Les personnes qui voudront bien jeter un coup d’œil sur ce livre ne s’en feraient pas une idée précise, si elles y voyaient autre chose qu’un commencement.

 

Ce livre est-il donc un fragment ? Non. Il existe à part. Il a, comme on le verra, son exposition, son milieu et sa fin.

 

Mais, en même temps, il est, pour ainsi dire, la première page d’un autre livre.

 

Un commencement peut-il être un tout ? Sans doute. Un péristyle est un édifice.

 

L’arbre, commencement de la forêt, est un tout. Il appartient à la vie isolée, par la racine, et à la vie en commun, par la sève. À lui seul, il ne prouve que l’arbre, mais il annonce la forêt.

 

Ce livre, s’il n’y avait pas quelque affectation dans des comparaisons de cette nature, aurait, lui aussi, ce double caractère.

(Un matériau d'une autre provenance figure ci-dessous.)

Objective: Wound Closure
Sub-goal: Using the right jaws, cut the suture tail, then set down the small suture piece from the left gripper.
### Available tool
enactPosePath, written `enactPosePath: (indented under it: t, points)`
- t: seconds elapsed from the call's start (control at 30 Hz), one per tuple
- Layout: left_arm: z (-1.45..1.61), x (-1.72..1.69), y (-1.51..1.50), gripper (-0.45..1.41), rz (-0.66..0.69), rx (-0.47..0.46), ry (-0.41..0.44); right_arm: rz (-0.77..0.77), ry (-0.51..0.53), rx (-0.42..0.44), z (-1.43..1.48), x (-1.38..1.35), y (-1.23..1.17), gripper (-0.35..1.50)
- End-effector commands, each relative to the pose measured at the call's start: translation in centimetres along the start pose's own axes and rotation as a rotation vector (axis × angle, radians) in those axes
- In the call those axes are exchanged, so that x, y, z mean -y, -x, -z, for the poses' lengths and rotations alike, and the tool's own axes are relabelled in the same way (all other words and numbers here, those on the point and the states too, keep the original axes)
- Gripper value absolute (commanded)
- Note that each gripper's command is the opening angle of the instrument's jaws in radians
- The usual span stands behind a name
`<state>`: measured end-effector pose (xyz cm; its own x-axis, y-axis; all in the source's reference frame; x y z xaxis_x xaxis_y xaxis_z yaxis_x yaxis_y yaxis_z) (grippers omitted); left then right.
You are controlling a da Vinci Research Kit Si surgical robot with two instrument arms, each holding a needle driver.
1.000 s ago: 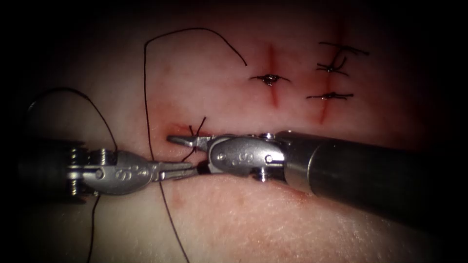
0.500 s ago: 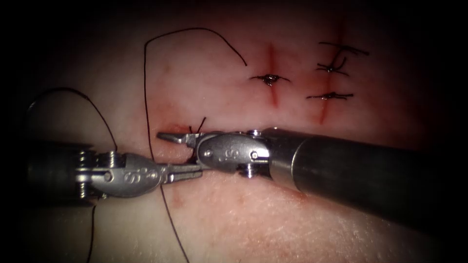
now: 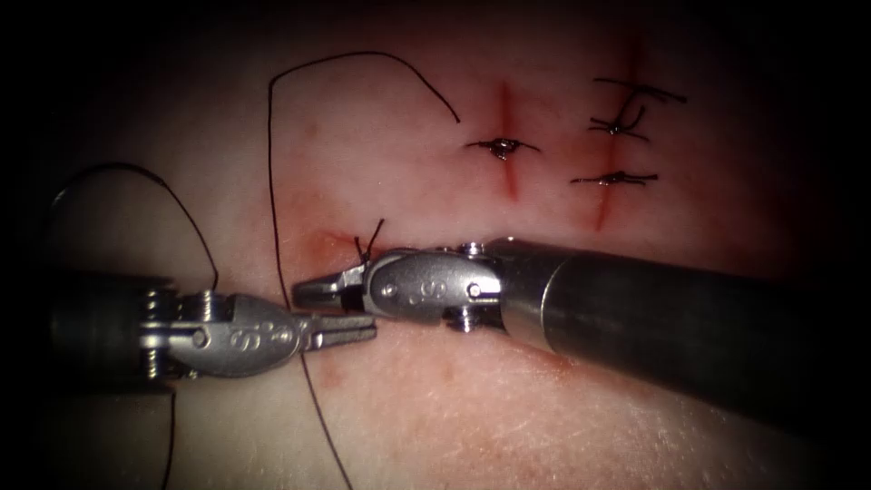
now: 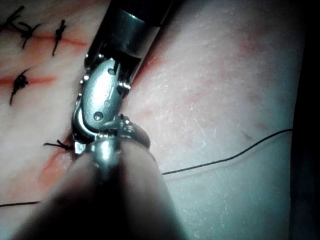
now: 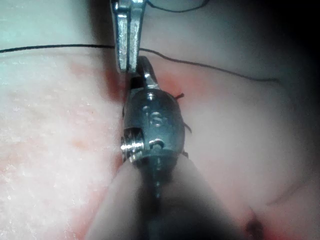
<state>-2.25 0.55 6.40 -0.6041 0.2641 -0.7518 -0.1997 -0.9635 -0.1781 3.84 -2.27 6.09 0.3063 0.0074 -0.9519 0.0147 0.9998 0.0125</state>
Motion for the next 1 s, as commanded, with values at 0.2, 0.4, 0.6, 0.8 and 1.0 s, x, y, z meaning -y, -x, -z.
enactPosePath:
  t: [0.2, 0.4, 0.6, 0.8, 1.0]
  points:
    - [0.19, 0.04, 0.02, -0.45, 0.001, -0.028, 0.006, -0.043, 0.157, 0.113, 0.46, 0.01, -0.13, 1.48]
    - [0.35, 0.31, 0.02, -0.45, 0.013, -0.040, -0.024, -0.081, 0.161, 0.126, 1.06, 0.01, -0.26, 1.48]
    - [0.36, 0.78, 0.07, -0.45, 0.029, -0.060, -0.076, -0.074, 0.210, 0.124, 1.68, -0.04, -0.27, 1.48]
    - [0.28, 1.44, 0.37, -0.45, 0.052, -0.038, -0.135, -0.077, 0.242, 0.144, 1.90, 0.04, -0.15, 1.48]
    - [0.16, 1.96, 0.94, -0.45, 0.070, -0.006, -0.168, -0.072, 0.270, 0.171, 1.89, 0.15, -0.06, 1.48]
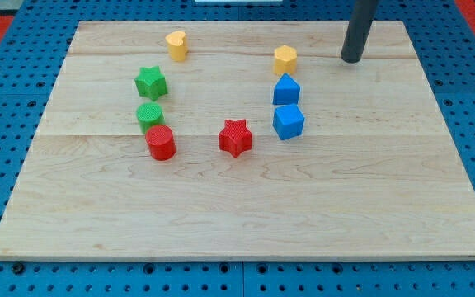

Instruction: Move the red star bottom right to yellow heart

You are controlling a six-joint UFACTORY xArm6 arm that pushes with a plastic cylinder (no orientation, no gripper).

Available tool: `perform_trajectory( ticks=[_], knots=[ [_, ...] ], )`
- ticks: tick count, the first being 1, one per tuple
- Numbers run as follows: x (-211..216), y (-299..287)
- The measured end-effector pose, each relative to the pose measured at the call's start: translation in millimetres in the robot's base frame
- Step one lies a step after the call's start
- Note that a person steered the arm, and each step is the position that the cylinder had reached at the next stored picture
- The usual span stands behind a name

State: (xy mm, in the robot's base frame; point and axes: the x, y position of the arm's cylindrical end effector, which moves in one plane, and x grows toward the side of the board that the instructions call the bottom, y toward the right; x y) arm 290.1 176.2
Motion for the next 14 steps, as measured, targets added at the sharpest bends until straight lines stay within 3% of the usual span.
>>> perform_trajectory(
  ticks=[1,4,5,6,7,8,9,10,11,12,14],
  knots=[
    [23,2],
    [192,-100],
    [210,-145],
    [150,-163],
    [136,-179],
    [166,-182],
    [142,-209],
    [77,-186],
    [76,-185],
    [104,-197],
    [19,-217]
  ],
)
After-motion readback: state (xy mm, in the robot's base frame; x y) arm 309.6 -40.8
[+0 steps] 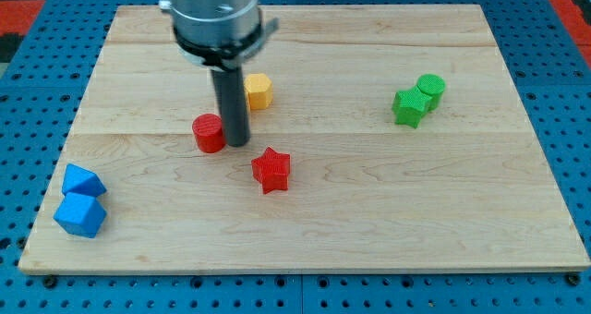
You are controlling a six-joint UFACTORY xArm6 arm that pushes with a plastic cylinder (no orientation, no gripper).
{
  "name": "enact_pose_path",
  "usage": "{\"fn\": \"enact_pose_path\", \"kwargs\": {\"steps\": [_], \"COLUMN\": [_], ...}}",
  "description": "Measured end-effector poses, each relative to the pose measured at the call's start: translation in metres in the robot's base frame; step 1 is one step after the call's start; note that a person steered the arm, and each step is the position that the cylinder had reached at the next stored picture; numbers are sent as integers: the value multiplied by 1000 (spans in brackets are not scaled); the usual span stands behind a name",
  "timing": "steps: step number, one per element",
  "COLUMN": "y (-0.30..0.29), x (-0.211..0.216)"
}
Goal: Place the red blocks to the center left
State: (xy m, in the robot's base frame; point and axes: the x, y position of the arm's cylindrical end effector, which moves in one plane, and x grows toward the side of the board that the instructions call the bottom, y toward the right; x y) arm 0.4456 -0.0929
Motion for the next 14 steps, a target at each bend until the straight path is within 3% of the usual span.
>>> {"fn": "enact_pose_path", "kwargs": {"steps": [1, 7, 8, 9, 11, 12, 13, 14], "y": [-57, -63, -112, -121, 90, 172, 195, 153], "x": [-7, 17, 2, -21, -19, 13, 51, 71]}}
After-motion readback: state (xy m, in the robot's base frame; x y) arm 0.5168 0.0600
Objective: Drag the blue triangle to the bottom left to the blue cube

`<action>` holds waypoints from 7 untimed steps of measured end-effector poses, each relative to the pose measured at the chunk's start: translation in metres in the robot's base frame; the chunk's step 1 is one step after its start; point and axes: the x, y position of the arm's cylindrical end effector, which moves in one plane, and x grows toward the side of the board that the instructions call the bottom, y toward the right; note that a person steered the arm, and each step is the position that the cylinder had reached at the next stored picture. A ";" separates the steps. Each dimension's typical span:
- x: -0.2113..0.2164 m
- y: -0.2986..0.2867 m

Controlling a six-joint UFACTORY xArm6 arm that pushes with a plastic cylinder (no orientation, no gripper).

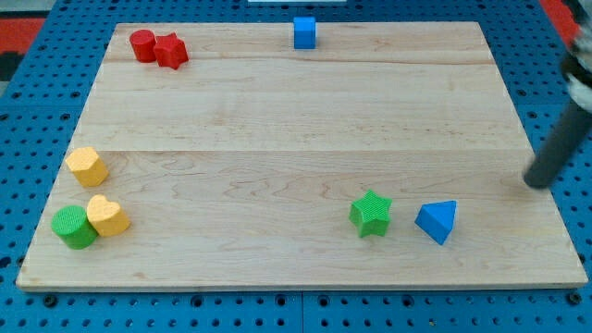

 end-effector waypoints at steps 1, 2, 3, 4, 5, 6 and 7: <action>0.050 -0.017; 0.024 -0.077; 0.023 -0.113; 0.047 -0.119; 0.013 -0.142; -0.024 -0.169; -0.033 -0.202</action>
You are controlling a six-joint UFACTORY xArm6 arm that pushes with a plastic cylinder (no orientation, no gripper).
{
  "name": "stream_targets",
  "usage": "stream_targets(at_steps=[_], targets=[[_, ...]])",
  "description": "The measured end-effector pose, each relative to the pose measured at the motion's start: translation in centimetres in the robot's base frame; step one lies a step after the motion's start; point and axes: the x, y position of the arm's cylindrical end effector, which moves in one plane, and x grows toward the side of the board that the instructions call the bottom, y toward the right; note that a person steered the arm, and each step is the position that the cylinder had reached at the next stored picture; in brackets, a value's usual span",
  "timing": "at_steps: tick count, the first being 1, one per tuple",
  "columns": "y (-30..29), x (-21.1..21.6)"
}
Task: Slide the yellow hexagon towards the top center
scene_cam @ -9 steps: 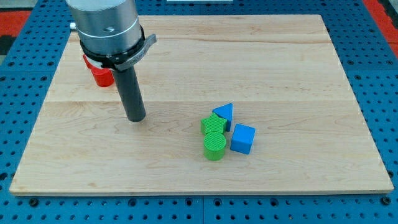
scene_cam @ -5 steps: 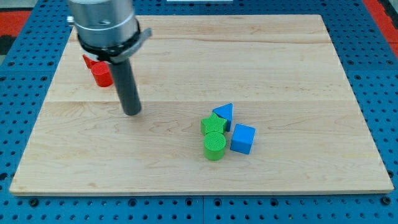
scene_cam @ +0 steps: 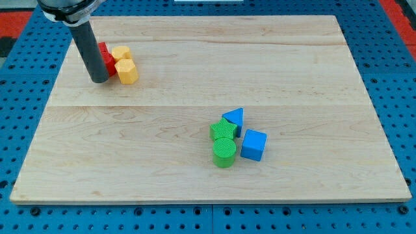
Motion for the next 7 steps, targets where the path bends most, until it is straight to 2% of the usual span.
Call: stream_targets(at_steps=[4,7], targets=[[11.7,-4.8],[13.4,-5.4]])
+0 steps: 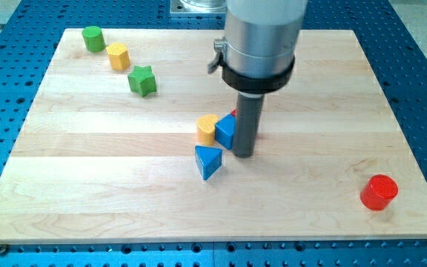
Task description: Move your arm close to the red star
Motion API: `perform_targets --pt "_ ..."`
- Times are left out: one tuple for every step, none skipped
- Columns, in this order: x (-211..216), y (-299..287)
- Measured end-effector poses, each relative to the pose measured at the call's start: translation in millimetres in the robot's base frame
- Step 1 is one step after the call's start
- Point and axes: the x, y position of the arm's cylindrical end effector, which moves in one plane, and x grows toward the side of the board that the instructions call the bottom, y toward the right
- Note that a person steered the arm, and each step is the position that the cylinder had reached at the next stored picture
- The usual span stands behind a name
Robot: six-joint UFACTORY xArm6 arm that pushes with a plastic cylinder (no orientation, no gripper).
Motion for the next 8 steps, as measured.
perform_targets --pt "-8.5 -40.7" --pt "-22.4 -41.2" --pt "-36.1 -63.9" --pt "-30.4 -81.7" --pt "-35.1 -59.7" --pt "-46.6 -23.2" --pt "-60.6 24.2" --pt "-39.3 59.3"
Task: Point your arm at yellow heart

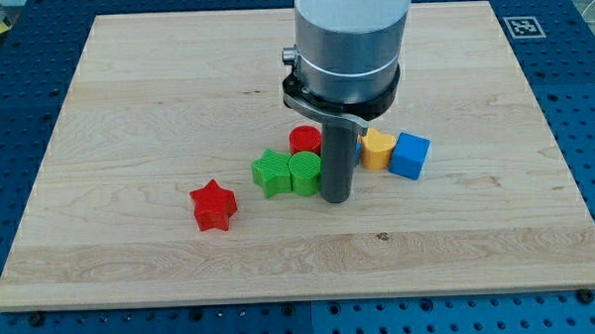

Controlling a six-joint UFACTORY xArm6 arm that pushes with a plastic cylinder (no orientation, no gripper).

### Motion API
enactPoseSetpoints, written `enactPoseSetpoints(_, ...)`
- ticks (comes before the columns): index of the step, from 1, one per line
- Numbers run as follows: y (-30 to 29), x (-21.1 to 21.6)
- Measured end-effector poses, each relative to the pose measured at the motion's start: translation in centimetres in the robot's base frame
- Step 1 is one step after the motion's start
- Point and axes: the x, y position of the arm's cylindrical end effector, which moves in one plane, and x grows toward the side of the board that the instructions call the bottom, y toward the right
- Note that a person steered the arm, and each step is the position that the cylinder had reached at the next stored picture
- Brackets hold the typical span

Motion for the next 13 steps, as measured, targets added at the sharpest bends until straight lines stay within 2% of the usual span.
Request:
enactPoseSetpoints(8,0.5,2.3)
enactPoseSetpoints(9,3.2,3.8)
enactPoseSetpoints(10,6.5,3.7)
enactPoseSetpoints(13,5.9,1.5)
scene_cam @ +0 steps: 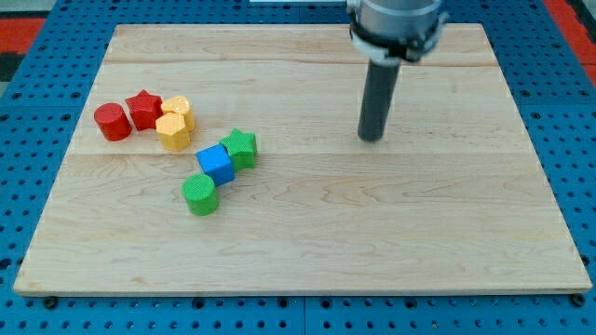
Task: Slide the yellow hexagon towards bottom of the board
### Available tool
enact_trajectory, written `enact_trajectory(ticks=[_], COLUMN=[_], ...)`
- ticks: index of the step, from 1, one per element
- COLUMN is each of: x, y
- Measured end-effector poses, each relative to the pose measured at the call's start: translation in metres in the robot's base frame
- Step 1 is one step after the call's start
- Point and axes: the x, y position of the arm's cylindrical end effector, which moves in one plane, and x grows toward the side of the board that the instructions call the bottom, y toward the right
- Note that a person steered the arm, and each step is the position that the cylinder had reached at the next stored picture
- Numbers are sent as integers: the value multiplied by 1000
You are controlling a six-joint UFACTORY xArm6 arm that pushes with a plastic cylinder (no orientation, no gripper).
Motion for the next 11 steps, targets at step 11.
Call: enact_trajectory(ticks=[11], x=[37], y=[-245])
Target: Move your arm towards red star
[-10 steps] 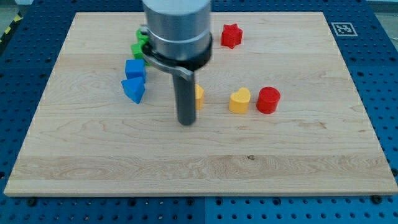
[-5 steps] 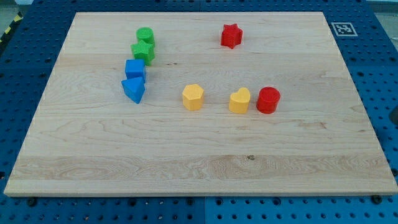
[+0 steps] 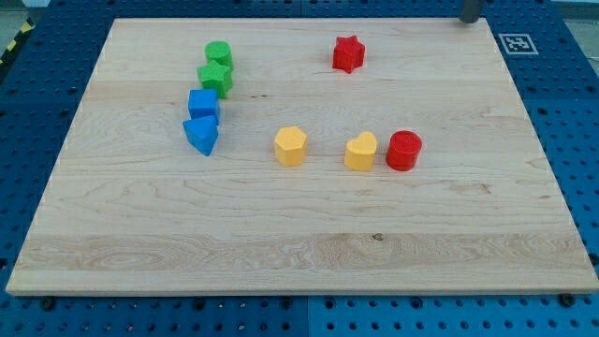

Il existe solitairement et forme un tout ; il existe solidairement et fait partie d’un ensemble.

 

Cet ensemble, que sera-t-il ?

 

Exprimer l’humanité dans une espèce d’œuvre cyclique ; la peindre successivement et simultanément sous tous ses aspects, histoire, fable, philosophie, religion, science, lesquels se résument en un seul et immense mouvement d'ascension vers la lumière; faire apparaître, dans une sorte de miroir sombre et clair — que l'interruption naturelle des travaux terrestres brisera probablement avant qu'il ait la dimension rêvée par l'auteur — cette grande figure une et multiple, lugubre et rayonnante, fatale et sacrée, l'Homme ; voilà de quelle pensée, de quelle ambition, si l'on veut, est sortie la Légende des Siècles.